**WHAT THE TASK ASKS**
Look through the records below for the line with "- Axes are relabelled" and the line with "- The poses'", then return those lines and all lines between, exactly.

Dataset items

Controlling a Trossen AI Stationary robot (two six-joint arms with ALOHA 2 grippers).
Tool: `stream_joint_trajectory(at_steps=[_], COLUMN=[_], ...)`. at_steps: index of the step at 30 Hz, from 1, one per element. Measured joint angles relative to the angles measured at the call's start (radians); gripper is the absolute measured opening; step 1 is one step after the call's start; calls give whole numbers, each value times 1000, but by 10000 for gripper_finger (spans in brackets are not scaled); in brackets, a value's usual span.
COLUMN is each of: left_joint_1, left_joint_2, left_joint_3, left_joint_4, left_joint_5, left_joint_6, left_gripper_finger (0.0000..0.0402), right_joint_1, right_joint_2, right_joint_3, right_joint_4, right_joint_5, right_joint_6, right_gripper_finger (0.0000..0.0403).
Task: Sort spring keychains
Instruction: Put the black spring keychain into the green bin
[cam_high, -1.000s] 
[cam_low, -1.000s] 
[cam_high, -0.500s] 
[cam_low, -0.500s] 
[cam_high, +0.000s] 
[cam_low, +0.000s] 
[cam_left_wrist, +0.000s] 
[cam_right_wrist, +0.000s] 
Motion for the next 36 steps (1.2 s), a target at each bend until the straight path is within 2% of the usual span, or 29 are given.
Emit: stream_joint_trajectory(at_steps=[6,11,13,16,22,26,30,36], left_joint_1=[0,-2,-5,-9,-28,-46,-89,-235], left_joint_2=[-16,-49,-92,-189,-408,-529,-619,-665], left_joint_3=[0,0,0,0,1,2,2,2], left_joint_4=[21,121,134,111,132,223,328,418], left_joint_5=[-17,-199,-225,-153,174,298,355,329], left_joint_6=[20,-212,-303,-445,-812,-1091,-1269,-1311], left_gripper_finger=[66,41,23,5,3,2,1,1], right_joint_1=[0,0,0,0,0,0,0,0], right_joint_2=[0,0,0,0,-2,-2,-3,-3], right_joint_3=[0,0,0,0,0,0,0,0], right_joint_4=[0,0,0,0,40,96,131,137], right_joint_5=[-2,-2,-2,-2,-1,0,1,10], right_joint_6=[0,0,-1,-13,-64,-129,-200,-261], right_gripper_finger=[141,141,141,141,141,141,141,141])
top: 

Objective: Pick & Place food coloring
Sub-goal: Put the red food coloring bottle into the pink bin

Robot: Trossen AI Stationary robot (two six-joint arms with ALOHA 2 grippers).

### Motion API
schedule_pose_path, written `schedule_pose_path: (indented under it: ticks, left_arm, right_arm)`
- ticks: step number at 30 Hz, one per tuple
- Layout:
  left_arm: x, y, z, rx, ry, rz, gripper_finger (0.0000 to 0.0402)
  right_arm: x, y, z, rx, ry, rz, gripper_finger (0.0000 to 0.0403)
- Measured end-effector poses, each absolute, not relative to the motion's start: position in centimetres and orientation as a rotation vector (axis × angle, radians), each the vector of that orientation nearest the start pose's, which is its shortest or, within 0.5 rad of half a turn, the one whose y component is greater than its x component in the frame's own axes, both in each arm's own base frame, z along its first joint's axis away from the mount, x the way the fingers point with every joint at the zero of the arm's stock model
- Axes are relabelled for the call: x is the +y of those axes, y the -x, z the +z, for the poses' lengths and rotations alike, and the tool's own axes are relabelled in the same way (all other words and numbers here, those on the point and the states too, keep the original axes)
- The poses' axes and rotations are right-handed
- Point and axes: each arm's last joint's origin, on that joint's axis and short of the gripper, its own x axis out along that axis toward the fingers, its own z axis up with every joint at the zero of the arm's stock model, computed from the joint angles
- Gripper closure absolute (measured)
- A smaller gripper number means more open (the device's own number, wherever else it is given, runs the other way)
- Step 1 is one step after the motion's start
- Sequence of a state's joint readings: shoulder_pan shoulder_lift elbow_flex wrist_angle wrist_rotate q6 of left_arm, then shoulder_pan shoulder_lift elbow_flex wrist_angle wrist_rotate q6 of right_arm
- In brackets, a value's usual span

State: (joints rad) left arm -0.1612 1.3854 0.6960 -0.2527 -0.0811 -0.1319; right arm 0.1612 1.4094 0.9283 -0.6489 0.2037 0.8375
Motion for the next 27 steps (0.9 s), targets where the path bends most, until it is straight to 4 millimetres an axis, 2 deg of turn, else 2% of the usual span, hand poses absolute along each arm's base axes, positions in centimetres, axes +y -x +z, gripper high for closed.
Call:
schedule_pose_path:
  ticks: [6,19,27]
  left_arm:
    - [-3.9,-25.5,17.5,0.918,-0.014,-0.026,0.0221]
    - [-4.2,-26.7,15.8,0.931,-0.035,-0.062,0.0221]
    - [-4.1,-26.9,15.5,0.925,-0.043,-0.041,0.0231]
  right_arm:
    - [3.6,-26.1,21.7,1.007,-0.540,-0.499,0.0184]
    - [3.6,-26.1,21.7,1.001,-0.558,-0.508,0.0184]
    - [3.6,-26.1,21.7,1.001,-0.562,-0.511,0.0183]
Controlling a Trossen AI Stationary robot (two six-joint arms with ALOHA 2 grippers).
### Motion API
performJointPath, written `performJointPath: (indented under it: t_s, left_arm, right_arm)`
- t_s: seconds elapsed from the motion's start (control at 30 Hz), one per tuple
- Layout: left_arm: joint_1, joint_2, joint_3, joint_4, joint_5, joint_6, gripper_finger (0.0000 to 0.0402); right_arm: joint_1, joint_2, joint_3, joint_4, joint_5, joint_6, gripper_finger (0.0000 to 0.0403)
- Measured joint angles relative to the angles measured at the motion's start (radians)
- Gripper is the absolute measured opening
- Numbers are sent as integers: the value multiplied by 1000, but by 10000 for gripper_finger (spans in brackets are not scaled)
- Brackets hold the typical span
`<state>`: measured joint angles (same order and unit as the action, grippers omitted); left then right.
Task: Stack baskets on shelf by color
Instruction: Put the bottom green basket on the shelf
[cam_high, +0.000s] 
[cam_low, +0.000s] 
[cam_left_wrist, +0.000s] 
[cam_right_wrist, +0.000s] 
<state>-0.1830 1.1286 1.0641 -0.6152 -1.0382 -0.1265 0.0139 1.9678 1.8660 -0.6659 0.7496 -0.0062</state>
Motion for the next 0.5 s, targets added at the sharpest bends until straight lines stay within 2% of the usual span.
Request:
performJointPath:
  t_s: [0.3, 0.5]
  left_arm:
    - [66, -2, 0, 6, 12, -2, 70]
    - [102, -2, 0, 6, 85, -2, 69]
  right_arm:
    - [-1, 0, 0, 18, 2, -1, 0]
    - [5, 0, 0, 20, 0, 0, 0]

**RESPONSE**
- Axes are relabelled for the call: x is the +y of those axes, y the -x, z the +z, for the poses' lengths and rotations alike, and the tool's own axes are relabelled in the same way (all other words and numbers here, those on the point and the states too, keep the original axes)
- The poses' axes and rotations are right-handed

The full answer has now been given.